# Intro to Multicriteria Optimization

In this post we will discuss the topic of multicriteria optimization, when you need to optimize a model for more than a single metric, and how to use SigOpt to solve these problems.

\[ \def\a{\alpha} \def\e{\varepsilon} \def\s{\sigma} \def\RR{\mathbb{R}} \def\mC{\mathsf{C}} \def\mK{\mathsf{K}} \def\mI{\mathsf{I}} \def\ggamma{\boldsymbol{\gamma}} \def\kk{\boldsymbol{k}} \def\uu{\boldsymbol{u}} \def\vv{\boldsymbol{v}} \def\ww{\boldsymbol{w}} \def\xx{\boldsymbol{x}} \def\xopt{\xx_{\text{opt}}} \def\yy{\boldsymbol{y}} \def\zz{\boldsymbol{z}} \def\cD{\mathcal{D}} \def\cX{\mathcal{X}} \def\lmle{L_{\text{MLE}}} \def\lmple{L_{\text{MPLE}}} \def\lkv{L_{\text{KV}}} \def\lclv{L_{\text{CLV}}} \def\ppa{\frac{\partial}{\partial\a}} \DeclareMathOperator*{\argmin}{argmin} \]Here at SigOpt, we help clients to more quickly tune financial models and design industrial processes by providing access to an ensemble of Bayesian Optimization strategies through our REST API or web interface and associated Python, Java and R clients.

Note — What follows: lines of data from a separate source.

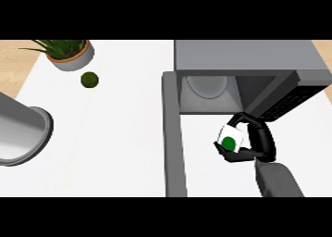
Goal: Pick up the milk, place it into the microwave and close the microwave
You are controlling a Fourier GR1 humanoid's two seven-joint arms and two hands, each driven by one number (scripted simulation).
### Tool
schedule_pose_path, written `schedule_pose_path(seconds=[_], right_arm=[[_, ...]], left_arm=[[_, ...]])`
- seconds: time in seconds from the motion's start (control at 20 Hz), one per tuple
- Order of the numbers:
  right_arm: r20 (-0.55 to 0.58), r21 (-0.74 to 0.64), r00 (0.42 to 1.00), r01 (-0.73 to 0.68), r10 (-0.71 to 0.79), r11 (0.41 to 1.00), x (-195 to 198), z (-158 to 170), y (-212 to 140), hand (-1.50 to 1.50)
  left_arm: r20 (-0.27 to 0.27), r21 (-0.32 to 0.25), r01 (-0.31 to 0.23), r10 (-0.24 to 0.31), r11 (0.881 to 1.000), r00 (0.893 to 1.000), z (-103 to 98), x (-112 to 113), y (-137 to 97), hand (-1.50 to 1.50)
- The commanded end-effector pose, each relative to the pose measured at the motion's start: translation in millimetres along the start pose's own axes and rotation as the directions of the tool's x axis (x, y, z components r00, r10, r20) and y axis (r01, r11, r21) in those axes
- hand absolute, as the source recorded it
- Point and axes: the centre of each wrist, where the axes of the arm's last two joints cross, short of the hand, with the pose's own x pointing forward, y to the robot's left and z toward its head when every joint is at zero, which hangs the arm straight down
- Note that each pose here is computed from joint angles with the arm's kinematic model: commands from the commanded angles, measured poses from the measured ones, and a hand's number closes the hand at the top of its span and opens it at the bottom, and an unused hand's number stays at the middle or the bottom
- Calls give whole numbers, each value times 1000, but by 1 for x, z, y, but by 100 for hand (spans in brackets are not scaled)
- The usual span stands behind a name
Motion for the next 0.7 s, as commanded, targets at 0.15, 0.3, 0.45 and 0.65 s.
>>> schedule_pose_path(seconds=[0.15,0.3,0.45,0.65], right_arm=[[19,-30,998,-65,66,997,40,-71,32,150],[0,-36,997,-78,78,996,47,-82,44,150],[2,-43,988,-152,152,987,44,-110,42,150],[-33,-4,961,-275,275,961,51,-139,55,150]], left_arm=[[3,10,-2,2,1000,1000,2,2,6,-150],[-15,10,-14,14,1000,1000,2,-13,-2,-150],[-9,7,0,0,1000,1000,1,-6,2,-150],[-7,7,-3,3,1000,1000,10,-1,-2,-150]])
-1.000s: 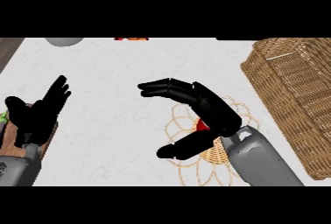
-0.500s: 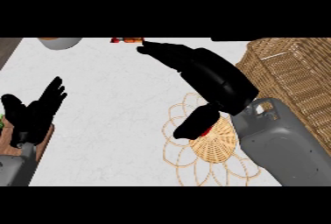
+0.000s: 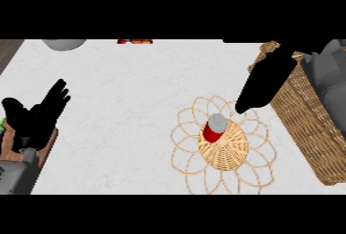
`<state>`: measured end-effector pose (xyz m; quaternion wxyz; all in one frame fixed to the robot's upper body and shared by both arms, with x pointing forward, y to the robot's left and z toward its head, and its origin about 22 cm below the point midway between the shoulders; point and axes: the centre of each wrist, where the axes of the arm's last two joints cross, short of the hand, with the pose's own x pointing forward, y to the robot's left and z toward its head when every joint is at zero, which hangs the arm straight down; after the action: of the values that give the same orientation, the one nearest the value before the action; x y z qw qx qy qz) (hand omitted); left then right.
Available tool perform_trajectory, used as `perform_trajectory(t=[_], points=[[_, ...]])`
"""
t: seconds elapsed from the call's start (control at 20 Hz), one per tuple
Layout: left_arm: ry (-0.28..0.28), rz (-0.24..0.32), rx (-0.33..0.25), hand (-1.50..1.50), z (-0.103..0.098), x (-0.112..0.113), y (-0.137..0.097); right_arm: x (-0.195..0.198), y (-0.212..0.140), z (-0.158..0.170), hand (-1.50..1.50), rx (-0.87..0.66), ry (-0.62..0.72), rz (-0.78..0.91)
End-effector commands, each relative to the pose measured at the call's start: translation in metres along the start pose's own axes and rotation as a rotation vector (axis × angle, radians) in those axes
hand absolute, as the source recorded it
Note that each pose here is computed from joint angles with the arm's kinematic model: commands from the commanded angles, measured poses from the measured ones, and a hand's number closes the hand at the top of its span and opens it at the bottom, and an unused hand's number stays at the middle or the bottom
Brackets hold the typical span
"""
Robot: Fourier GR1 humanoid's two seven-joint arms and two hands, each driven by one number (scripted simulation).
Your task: Pick the can from the placemat and place it in the basket
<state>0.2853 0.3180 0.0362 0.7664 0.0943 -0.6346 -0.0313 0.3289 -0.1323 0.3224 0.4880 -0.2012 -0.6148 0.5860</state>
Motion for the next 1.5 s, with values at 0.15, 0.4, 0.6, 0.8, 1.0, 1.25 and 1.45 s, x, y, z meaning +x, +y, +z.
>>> perform_trajectory(t=[0.15, 0.4, 0.6, 0.8, 1.0, 1.25, 1.45], points=[[0.005, 0.011, -0.007, 0.0, -0.006, 0.01, 0.002, -0.045, -0.026, 0.019, -1.5, 0.205, 0.025, -0.034], [-0.001, 0.003, -0.015, 0.0, 0.004, -0.001, -0.014, -0.058, -0.035, 0.054, -1.5, 0.19, -0.045, -0.139], [0.012, 0.012, -0.003, 0.0, 0.004, 0.004, 0.002, -0.088, -0.018, 0.087, -1.5, 0.091, -0.058, -0.196], [0.006, -0.004, -0.006, 0.0, 0.008, -0.004, -0.001, -0.106, 0.022, 0.084, -1.5, 0.102, -0.06, -0.233], [-0.003, -0.006, -0.014, 0.0, -0.002, 0.001, -0.006, -0.123, 0.057, 0.078, -1.5, 0.085, -0.071, -0.242], [0.007, 0.011, -0.018, 0.0, -0.005, -0.016, 0.007, -0.115, 0.118, 0.063, -1.5, 0.033, -0.103, -0.264], [-0.026, 0.008, -0.003, 0.0, -0.007, 0.016, 0.002, -0.127, 0.135, 0.032, -1.5, -0.024, -0.12, -0.33]])
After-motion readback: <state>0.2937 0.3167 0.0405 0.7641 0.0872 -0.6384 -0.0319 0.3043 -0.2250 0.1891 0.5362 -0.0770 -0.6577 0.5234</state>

Our fundamental goal is to find the maximum of a black box function (or metric)---one which takes as input several values (real numbers, integers or categories) and outputs 1 real number to be maximized, with no information about the underlying method for which the inputs interact to result in the output (which is why it is called a “black box”). Tasks as diverse as classifying images and betting on sports require optimization of a suitable metric black box function (which serves as a proxy for quality) to achieve the best performance; failure to do so can yield subpar results for even powerful tools such as deep neural networks.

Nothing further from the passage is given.